Dataset excerpt –
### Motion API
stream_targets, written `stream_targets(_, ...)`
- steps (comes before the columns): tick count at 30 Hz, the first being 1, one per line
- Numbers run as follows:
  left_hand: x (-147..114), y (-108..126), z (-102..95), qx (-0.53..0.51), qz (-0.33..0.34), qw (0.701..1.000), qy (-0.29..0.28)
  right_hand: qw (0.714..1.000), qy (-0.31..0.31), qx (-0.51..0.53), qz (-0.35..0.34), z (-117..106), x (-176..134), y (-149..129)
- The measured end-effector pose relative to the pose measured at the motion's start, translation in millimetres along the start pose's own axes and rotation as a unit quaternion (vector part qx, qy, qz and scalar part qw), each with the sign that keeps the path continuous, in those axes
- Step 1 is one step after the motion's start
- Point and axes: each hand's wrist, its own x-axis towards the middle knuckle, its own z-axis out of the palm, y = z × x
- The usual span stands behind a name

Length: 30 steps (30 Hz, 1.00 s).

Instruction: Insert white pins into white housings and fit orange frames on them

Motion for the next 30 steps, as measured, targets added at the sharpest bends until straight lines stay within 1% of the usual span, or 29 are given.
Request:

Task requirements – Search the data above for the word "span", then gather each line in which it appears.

Result below –
- The usual span stands behind a name
Motion for the next 30 steps, as measured, targets added at the sharpest bends until straight lines stay within 1% of the usual span, or 29 are given.

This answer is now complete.